* _EXERCISE REQUIREMENTS_: Look for "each" in every line of the listing. Copy the lines that have it.
***** GIVEN INFORMATION *****
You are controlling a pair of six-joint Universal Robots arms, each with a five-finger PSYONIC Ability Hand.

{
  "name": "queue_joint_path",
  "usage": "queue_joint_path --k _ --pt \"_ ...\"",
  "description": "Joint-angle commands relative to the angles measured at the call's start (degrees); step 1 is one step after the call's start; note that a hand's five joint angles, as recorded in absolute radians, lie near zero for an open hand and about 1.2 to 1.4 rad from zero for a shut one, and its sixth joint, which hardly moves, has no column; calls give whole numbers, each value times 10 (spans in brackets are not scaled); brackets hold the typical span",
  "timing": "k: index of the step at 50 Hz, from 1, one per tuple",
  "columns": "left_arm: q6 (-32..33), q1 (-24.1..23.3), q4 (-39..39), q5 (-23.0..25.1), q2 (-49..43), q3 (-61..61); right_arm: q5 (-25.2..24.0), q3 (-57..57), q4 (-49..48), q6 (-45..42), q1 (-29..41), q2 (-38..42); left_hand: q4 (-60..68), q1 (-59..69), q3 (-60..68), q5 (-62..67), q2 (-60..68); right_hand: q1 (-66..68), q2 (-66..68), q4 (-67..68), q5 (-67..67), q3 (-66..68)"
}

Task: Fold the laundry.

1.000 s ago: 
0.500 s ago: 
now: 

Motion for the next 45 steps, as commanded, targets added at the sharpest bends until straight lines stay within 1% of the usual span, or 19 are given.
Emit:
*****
* _FINAL ANSWER_:
You are controlling a pair of six-joint Universal Robots arms, each with a five-finger PSYONIC Ability Hand.
  "description": "Joint-angle commands relative to the angles measured at the call's start (degrees); step 1 is one step after the call's start; note that a hand's five joint angles, as recorded in absolute radians, lie near zero for an open hand and about 1.2 to 1.4 rad from zero for a shut one, and its sixth joint, which hardly moves, has no column; calls give whole numbers, each value times 10 (spans in brackets are not scaled); brackets hold the typical span",

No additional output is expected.